** Recorded information follows **

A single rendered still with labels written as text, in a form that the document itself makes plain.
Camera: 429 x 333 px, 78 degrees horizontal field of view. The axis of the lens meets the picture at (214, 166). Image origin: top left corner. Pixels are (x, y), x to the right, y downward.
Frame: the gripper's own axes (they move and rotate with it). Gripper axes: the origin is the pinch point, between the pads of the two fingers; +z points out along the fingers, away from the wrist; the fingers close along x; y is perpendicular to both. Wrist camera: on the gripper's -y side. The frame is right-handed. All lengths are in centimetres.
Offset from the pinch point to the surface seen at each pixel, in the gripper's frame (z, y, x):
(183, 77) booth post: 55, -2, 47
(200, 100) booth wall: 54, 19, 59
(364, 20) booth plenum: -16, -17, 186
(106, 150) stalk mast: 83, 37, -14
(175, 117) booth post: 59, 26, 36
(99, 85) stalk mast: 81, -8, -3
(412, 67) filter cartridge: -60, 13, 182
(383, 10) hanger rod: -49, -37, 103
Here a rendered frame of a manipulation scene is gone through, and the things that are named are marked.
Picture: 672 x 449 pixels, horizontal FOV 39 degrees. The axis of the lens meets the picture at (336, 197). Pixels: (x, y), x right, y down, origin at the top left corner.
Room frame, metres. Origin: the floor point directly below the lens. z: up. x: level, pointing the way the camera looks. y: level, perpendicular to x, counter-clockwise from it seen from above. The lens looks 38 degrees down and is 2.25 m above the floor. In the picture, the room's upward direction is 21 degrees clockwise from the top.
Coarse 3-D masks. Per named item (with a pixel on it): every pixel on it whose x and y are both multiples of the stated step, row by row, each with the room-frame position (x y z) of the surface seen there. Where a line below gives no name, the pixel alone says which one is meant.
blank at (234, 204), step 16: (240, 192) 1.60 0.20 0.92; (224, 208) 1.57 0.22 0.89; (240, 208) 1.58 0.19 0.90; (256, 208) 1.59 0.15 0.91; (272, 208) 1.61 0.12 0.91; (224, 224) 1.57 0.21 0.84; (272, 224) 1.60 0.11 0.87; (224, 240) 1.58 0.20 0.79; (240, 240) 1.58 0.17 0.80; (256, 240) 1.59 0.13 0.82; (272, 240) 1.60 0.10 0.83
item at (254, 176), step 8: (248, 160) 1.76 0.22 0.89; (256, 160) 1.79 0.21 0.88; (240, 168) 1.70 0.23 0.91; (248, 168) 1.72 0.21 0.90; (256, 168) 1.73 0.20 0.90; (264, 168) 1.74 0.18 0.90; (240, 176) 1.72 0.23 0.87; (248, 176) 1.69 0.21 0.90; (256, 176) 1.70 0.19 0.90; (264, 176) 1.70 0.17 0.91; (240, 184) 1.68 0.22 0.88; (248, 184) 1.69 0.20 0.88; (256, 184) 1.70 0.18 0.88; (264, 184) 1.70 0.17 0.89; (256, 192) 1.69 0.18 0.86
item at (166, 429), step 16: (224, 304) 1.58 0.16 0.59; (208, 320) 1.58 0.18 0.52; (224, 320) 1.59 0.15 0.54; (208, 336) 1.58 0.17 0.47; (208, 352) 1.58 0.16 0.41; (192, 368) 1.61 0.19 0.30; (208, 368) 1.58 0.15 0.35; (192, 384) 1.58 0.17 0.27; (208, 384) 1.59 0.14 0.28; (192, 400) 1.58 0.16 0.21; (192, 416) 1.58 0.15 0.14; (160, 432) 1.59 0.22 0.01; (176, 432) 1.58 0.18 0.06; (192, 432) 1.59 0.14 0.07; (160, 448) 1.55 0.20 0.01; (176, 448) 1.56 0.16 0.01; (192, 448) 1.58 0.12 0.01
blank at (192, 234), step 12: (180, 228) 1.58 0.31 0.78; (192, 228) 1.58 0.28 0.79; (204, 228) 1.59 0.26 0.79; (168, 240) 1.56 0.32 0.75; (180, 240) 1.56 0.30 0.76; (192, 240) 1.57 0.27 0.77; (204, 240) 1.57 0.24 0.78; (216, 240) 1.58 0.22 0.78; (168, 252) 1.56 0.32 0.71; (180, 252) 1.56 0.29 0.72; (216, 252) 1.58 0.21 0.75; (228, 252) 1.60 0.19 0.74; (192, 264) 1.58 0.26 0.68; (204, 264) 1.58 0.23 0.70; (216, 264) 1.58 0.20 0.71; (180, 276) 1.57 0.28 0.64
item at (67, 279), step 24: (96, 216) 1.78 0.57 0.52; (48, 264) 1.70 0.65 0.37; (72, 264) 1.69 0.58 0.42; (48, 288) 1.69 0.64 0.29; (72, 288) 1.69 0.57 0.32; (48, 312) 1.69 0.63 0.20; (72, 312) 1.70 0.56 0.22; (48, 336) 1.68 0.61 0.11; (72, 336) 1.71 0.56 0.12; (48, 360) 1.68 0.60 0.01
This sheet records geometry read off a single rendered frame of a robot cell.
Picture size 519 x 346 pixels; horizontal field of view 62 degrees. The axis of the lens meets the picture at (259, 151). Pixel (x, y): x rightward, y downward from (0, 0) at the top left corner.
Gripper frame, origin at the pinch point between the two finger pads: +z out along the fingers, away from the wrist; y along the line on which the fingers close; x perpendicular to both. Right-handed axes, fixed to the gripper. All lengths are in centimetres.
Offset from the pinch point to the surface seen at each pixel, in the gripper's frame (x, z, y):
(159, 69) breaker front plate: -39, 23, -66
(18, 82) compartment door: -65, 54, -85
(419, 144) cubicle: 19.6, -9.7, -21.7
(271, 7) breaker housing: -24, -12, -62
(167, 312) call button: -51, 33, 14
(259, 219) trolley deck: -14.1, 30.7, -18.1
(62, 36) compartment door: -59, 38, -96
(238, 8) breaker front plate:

** End of Recorded information **

▸ **Assigned task**
Transcribe the entire listing. Leave every word as it is.

▸ **Response box**
A single rendered still with labels written as text, in a form that the document itself makes plain.
Camera: 429 x 333 px, 78 degrees horizontal field of view. The axis of the lens meets the picture at (214, 166). Image origin: top left corner. Pixels are (x, y), x to the right, y downward.
Frame: the gripper's own axes (they move and rotate with it). Gripper axes: the origin is the pinch point, between the pads of the two fingers; +z points out along the fingers, away from the wrist; the fingers close along x; y is perpendicular to both. Wrist camera: on the gripper's -y side. The frame is right-handed. All lengths are in centimetres.
Offset from the pinch point to the surface seen at each pixel, in the gripper's frame (z, y, x):
(183, 77) booth post: 55, -2, 47
(200, 100) booth wall: 54, 19, 59
(364, 20) booth plenum: -16, -17, 186
(106, 150) stalk mast: 83, 37, -14
(175, 117) booth post: 59, 26, 36
(99, 85) stalk mast: 81, -8, -3
(412, 67) filter cartridge: -60, 13, 182
(383, 10) hanger rod: -49, -37, 103
Here a rendered frame of a manipulation scene is gone through, and the things that are named are marked.
Picture: 672 x 449 pixels, horizontal FOV 39 degrees. The axis of the lens meets the picture at (336, 197). Pixels: (x, y), x right, y down, origin at the top left corner.
Room frame, metres. Origin: the floor point directly below the lens. z: up. x: level, pointing the way the camera looks. y: level, perpendicular to x, counter-clockwise from it seen from above. The lens looks 38 degrees down and is 2.25 m above the floor. In the picture, the room's upward direction is 21 degrees clockwise from the top.
Coarse 3-D masks. Per named item (with a pixel on it): every pixel on it whose x and y are both multiples of the stated step, row by row, each with the room-frame position (x y z) of the surface seen there. Where a line below gives no name, the pixel alone says which one is meant.
blank at (234, 204), step 16: (240, 192) 1.60 0.20 0.92; (224, 208) 1.57 0.22 0.89; (240, 208) 1.58 0.19 0.90; (256, 208) 1.59 0.15 0.91; (272, 208) 1.61 0.12 0.91; (224, 224) 1.57 0.21 0.84; (272, 224) 1.60 0.11 0.87; (224, 240) 1.58 0.20 0.79; (240, 240) 1.58 0.17 0.80; (256, 240) 1.59 0.13 0.82; (272, 240) 1.60 0.10 0.83
item at (254, 176), step 8: (248, 160) 1.76 0.22 0.89; (256, 160) 1.79 0.21 0.88; (240, 168) 1.70 0.23 0.91; (248, 168) 1.72 0.21 0.90; (256, 168) 1.73 0.20 0.90; (264, 168) 1.74 0.18 0.90; (240, 176) 1.72 0.23 0.87; (248, 176) 1.69 0.21 0.90; (256, 176) 1.70 0.19 0.90; (264, 176) 1.70 0.17 0.91; (240, 184) 1.68 0.22 0.88; (248, 184) 1.69 0.20 0.88; (256, 184) 1.70 0.18 0.88; (264, 184) 1.70 0.17 0.89; (256, 192) 1.69 0.18 0.86
item at (166, 429), step 16: (224, 304) 1.58 0.16 0.59; (208, 320) 1.58 0.18 0.52; (224, 320) 1.59 0.15 0.54; (208, 336) 1.58 0.17 0.47; (208, 352) 1.58 0.16 0.41; (192, 368) 1.61 0.19 0.30; (208, 368) 1.58 0.15 0.35; (192, 384) 1.58 0.17 0.27; (208, 384) 1.59 0.14 0.28; (192, 400) 1.58 0.16 0.21; (192, 416) 1.58 0.15 0.14; (160, 432) 1.59 0.22 0.01; (176, 432) 1.58 0.18 0.06; (192, 432) 1.59 0.14 0.07; (160, 448) 1.55 0.20 0.01; (176, 448) 1.56 0.16 0.01; (192, 448) 1.58 0.12 0.01
blank at (192, 234), step 12: (180, 228) 1.58 0.31 0.78; (192, 228) 1.58 0.28 0.79; (204, 228) 1.59 0.26 0.79; (168, 240) 1.56 0.32 0.75; (180, 240) 1.56 0.30 0.76; (192, 240) 1.57 0.27 0.77; (204, 240) 1.57 0.24 0.78; (216, 240) 1.58 0.22 0.78; (168, 252) 1.56 0.32 0.71; (180, 252) 1.56 0.29 0.72; (216, 252) 1.58 0.21 0.75; (228, 252) 1.60 0.19 0.74; (192, 264) 1.58 0.26 0.68; (204, 264) 1.58 0.23 0.70; (216, 264) 1.58 0.20 0.71; (180, 276) 1.57 0.28 0.64
item at (67, 279), step 24: (96, 216) 1.78 0.57 0.52; (48, 264) 1.70 0.65 0.37; (72, 264) 1.69 0.58 0.42; (48, 288) 1.69 0.64 0.29; (72, 288) 1.69 0.57 0.32; (48, 312) 1.69 0.63 0.20; (72, 312) 1.70 0.56 0.22; (48, 336) 1.68 0.61 0.11; (72, 336) 1.71 0.56 0.12; (48, 360) 1.68 0.60 0.01
This sheet records geometry read off a single rendered frame of a robot cell.
Picture size 519 x 346 pixels; horizontal field of view 62 degrees. The axis of the lens meets the picture at (259, 151). Pixel (x, y): x rightward, y downward from (0, 0) at the top left corner.
Gripper frame, origin at the pinch point between the two finger pads: +z out along the fingers, away from the wrist; y along the line on which the fingers close; x perpendicular to both. Right-handed axes, fixed to the gripper. All lengths are in centimetres.
Offset from the pinch point to the surface seen at each pixel, in the gripper's frame (x, z, y):
(159, 69) breaker front plate: -39, 23, -66
(18, 82) compartment door: -65, 54, -85
(419, 144) cubicle: 19.6, -9.7, -21.7
(271, 7) breaker housing: -24, -12, -62
(167, 312) call button: -51, 33, 14
(259, 219) trolley deck: -14.1, 30.7, -18.1
(62, 36) compartment door: -59, 38, -96
(238, 8) breaker front plate:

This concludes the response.